Uit het bovenstaande volgt dat de rechtbank met juistheid heeft geoordeeld dat het Uwv op goede gronden heeft vastgesteld dat appellante met ingang van 4 april 2016 geen recht meer heeft op ziekengeld. De rechtbank heeft eveneens met juistheid geoordeeld dat daarom geen grond bestaat voor het veroordelen van het Uwv tot vergoeding van schade in de vorm van wettelijke rente.
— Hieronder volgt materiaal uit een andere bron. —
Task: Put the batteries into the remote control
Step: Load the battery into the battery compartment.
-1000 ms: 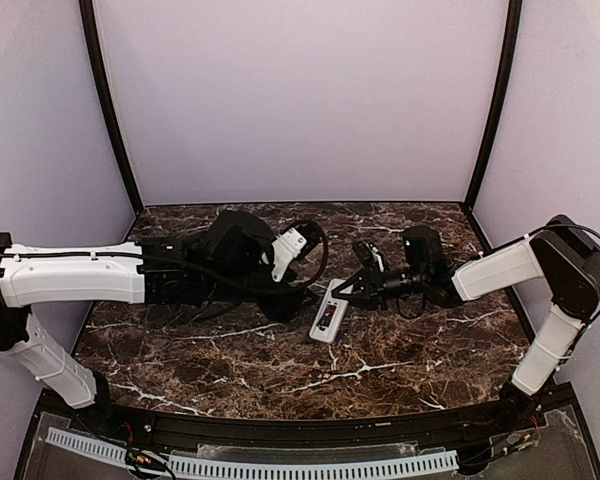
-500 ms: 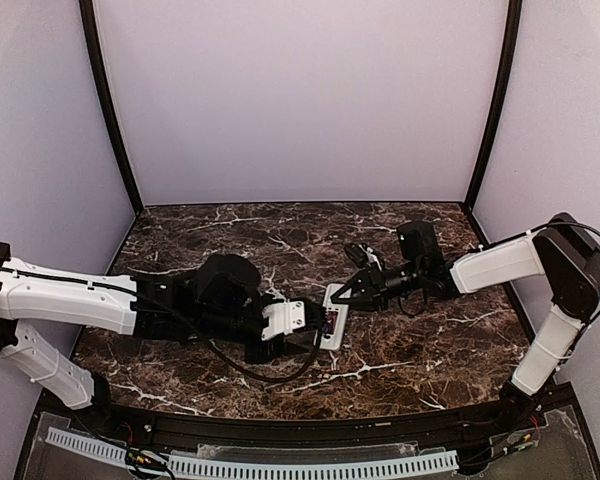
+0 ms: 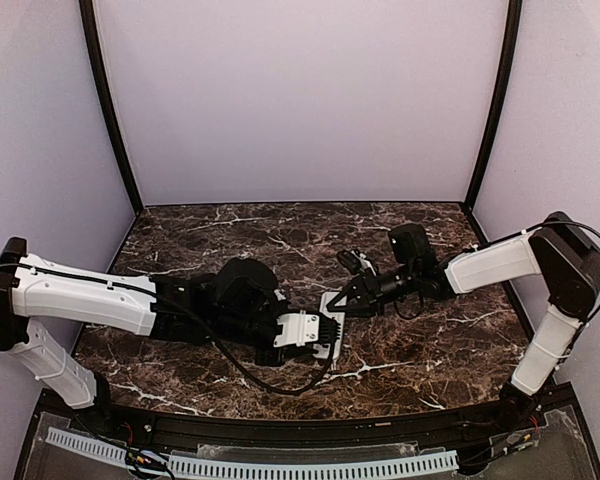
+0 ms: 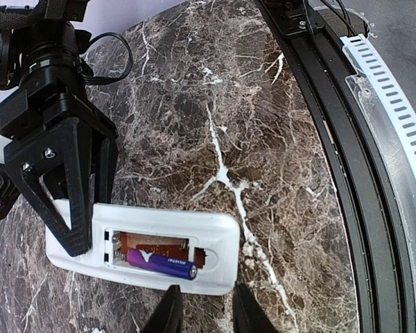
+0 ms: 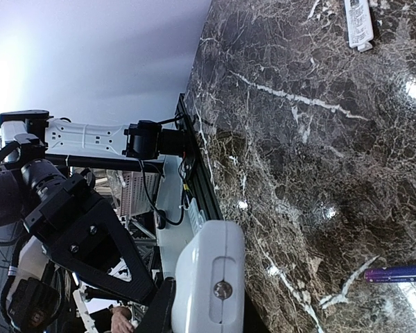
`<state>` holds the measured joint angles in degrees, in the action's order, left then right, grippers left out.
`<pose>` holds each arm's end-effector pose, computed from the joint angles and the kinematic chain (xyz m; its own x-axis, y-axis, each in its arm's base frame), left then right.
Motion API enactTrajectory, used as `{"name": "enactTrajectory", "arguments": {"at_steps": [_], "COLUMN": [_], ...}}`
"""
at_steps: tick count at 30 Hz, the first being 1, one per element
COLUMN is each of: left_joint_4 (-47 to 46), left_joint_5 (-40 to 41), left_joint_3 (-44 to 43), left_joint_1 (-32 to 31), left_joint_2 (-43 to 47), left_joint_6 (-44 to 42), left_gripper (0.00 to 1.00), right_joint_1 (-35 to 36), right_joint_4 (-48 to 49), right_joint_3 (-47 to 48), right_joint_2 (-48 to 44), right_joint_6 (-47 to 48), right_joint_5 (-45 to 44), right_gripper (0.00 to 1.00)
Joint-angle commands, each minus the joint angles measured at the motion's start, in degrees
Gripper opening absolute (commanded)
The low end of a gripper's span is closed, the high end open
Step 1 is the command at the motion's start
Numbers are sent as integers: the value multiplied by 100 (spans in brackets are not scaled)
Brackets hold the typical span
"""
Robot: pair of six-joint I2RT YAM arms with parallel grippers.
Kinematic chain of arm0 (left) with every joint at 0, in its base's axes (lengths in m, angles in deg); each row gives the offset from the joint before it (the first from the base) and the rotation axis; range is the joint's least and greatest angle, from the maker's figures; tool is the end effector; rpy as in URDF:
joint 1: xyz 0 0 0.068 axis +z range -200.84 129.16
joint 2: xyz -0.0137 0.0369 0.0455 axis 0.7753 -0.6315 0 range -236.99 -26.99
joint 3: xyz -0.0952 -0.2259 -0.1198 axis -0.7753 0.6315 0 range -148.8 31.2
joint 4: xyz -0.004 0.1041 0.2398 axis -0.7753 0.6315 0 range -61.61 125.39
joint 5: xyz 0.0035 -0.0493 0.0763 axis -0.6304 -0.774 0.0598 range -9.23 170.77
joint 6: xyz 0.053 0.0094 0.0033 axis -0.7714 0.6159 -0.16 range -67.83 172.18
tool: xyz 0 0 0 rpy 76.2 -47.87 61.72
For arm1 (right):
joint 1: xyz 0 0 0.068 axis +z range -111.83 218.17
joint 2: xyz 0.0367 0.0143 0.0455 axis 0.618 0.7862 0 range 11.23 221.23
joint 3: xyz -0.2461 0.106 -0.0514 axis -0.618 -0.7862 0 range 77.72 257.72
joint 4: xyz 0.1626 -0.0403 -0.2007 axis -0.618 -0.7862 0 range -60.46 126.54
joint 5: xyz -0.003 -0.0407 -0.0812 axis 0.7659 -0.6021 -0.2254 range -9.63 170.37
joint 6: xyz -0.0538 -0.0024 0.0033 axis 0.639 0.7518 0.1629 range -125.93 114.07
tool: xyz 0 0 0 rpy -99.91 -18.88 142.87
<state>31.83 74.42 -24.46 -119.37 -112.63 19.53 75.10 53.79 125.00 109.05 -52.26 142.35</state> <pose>0.1184 -0.3117 0.2460 0.3475 0.5815 -0.7356 0.9160 -0.0428 0.3989 0.2478 0.2258 0.1743 -0.9338 -0.2768 -0.2269 -0.2850 0.1917 0.9392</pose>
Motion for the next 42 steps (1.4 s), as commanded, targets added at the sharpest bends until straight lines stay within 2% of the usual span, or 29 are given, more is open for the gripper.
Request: {"name": "enactTrajectory", "arguments": {"at_steps": [1, 23, 42], "left_joint_4": [-70, -116, -231], "left_joint_5": [-66, -52, 413], "left_joint_3": [-181, -298, -244], "left_joint_1": [-29, -29, -29], "left_joint_2": [-73, -395, -628], "left_joint_6": [-199, -395, -406], "left_gripper": [24, 21, 15], "right_joint_1": [86, 188, 235], "right_joint_4": [-19, -146, -195], "right_joint_3": [158, 255, 296], "right_joint_2": [90, 165, 201], "right_joint_6": [122, 247, 323], "right_joint_5": [86, 120, 201], "right_gripper": [0, 0, 0]}}
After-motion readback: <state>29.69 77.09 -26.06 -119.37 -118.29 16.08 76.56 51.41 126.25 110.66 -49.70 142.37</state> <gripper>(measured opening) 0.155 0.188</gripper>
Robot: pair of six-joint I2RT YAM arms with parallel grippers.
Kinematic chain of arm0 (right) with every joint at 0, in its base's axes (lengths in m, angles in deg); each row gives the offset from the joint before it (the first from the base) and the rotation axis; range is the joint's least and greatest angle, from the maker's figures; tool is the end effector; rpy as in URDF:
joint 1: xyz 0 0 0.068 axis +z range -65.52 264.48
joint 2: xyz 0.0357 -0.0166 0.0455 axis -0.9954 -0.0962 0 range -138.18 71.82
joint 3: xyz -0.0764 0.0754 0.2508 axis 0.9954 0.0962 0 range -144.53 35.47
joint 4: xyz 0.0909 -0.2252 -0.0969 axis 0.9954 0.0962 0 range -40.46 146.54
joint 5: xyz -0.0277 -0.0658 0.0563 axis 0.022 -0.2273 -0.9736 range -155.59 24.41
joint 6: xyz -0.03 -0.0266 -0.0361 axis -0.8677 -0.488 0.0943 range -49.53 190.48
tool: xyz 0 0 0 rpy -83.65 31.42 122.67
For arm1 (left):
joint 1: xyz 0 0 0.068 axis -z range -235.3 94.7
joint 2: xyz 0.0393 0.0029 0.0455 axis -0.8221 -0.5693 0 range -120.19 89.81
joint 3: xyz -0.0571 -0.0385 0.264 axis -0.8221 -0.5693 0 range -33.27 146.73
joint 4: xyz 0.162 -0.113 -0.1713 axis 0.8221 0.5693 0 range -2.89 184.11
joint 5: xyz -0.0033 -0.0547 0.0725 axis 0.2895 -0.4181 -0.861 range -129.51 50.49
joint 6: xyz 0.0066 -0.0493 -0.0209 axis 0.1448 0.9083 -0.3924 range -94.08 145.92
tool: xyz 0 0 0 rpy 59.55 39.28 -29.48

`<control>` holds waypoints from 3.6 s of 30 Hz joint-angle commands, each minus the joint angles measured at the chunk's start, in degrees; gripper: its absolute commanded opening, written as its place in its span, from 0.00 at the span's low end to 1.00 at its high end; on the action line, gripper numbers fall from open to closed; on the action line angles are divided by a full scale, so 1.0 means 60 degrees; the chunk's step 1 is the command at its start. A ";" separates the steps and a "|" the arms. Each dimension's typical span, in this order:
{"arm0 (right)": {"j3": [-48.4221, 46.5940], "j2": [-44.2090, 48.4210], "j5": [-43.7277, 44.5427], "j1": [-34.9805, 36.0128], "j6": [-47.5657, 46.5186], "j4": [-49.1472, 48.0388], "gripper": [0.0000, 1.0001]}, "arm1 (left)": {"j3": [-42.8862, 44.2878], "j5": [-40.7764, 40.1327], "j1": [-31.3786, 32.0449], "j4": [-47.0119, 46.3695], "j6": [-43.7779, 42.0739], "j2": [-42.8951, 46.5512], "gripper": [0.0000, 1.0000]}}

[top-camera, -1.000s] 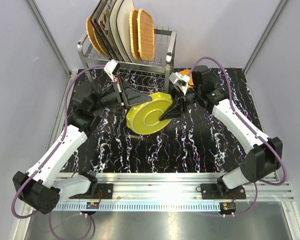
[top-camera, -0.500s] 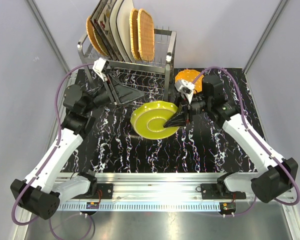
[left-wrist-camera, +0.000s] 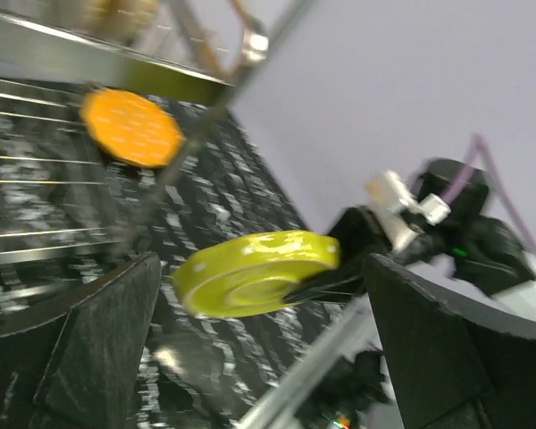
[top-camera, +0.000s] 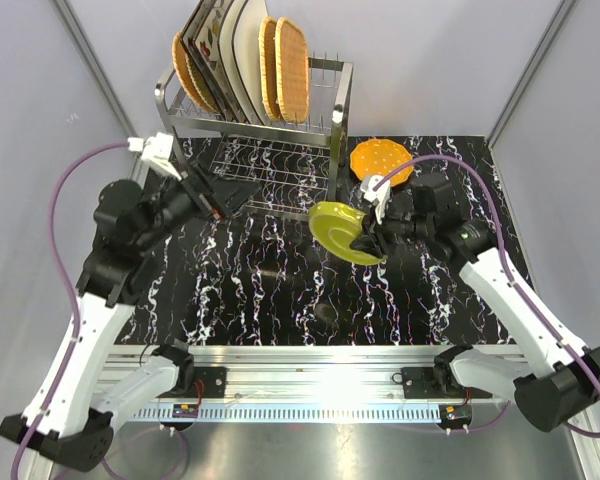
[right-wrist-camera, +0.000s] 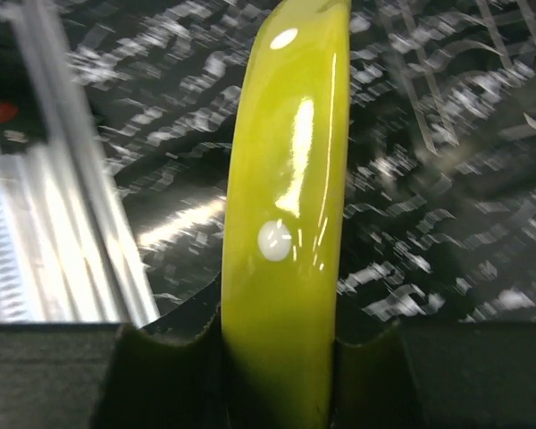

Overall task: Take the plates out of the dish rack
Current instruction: Place the plate on the table

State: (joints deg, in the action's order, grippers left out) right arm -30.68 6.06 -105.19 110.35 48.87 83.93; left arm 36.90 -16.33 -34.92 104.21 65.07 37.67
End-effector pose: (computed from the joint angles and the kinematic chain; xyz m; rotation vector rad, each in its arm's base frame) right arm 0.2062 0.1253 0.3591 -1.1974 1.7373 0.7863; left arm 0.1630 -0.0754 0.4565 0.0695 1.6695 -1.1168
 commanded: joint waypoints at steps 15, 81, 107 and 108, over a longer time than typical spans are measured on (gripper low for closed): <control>0.1475 -0.0608 0.7142 -0.1247 -0.4820 -0.4646 0.00 | -0.3037 -0.5064 -0.0042 0.1075 -0.1121 0.2697 0.99; -0.2625 -0.8904 0.3552 -0.3652 -0.9935 -0.7420 0.92 | -0.4737 -0.6149 -0.0042 0.1368 0.0037 0.4134 0.99; -0.5790 -0.9811 0.3581 -0.3711 -0.7783 -0.1396 0.98 | -0.4957 -0.5973 -0.0042 0.1149 0.0256 0.4149 0.99; -0.6009 -0.9899 0.3625 -0.3711 -0.7404 -0.1382 0.99 | -0.4986 -0.5973 -0.0042 0.1163 0.0271 0.4163 0.99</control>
State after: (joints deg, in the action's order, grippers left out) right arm -62.46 -51.58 -84.05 88.27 -2.32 74.84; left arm 7.46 -52.76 -34.96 114.37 66.32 62.54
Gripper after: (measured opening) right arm 0.984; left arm 0.987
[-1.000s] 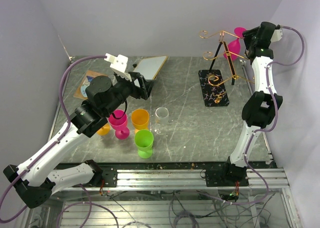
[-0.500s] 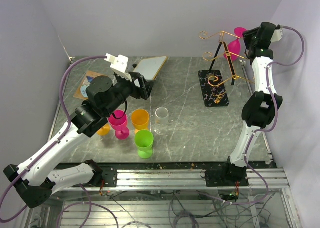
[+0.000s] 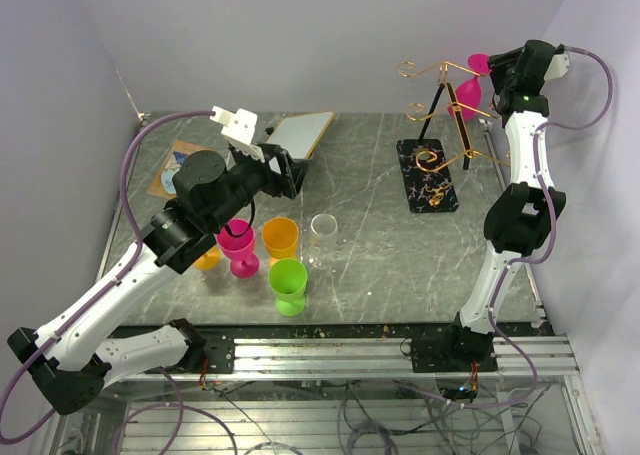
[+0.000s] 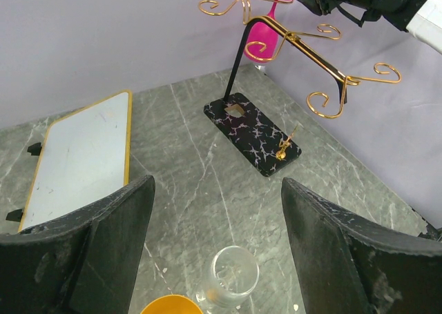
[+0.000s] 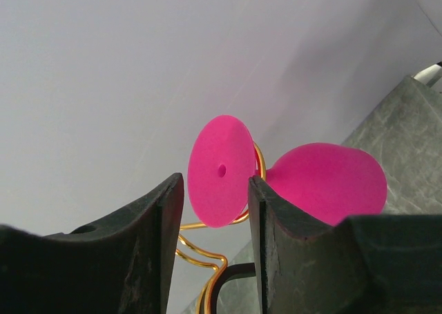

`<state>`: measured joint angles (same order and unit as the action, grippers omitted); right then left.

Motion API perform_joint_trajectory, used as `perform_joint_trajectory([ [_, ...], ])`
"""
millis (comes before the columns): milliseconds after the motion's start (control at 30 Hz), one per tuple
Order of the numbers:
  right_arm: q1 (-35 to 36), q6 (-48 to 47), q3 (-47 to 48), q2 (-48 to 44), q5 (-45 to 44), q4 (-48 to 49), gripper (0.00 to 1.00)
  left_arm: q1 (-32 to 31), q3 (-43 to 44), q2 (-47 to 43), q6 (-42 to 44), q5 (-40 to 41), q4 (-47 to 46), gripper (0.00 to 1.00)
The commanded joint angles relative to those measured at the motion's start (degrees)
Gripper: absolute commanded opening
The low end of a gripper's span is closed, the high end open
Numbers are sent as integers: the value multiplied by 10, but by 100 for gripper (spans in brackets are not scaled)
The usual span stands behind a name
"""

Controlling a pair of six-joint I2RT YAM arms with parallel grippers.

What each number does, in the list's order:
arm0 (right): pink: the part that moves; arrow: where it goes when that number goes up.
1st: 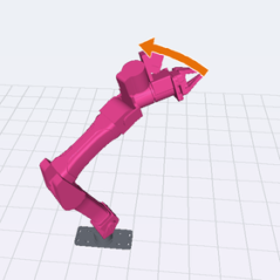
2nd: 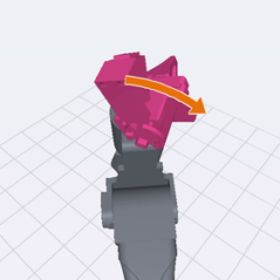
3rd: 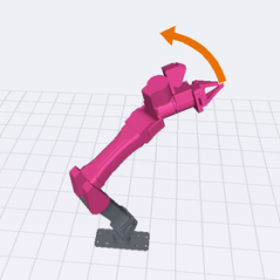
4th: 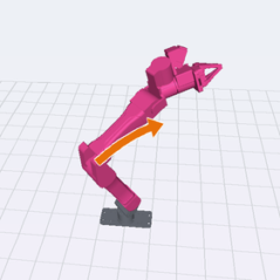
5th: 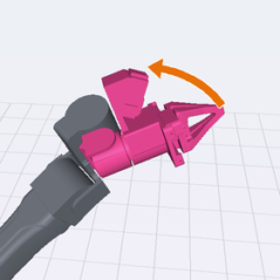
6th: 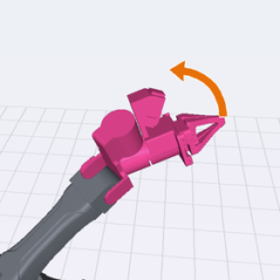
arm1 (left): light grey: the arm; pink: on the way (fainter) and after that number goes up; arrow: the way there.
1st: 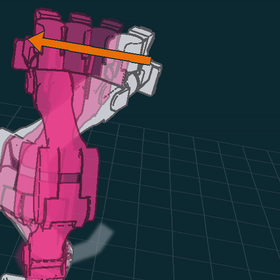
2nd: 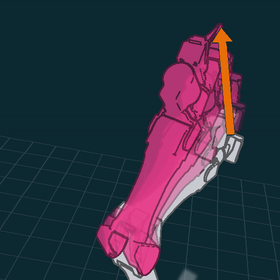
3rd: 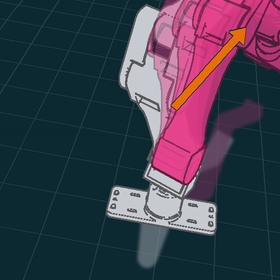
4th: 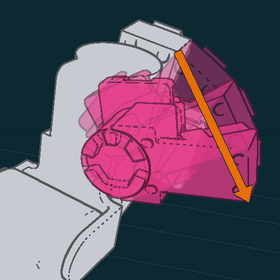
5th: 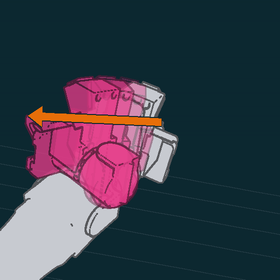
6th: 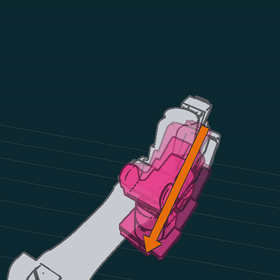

5. De overwegingen in 4.2 tot en met 4.5 leiden tot de conclusie dat het hoger beroep niet slaagt en de aangevallen uitspraak moet worden bevestigd.
6. Voor een veroordeling in de proceskosten bestaat geen aanleiding.

BESLISSING

De Centrale Raad van Beroep bevestigt de aangevallen uitspraak.
Deze uitspraak is gedaan door E.J.J.M. Weyers, in tegenwoordigheid van P.B. van Onzenoort als griffier. De beslissing is uitgesproken in het openbaar op 3 april 2019.
(getekend) E.J.J.M. Weyers
De griffier is verhinderd te ondertekenen.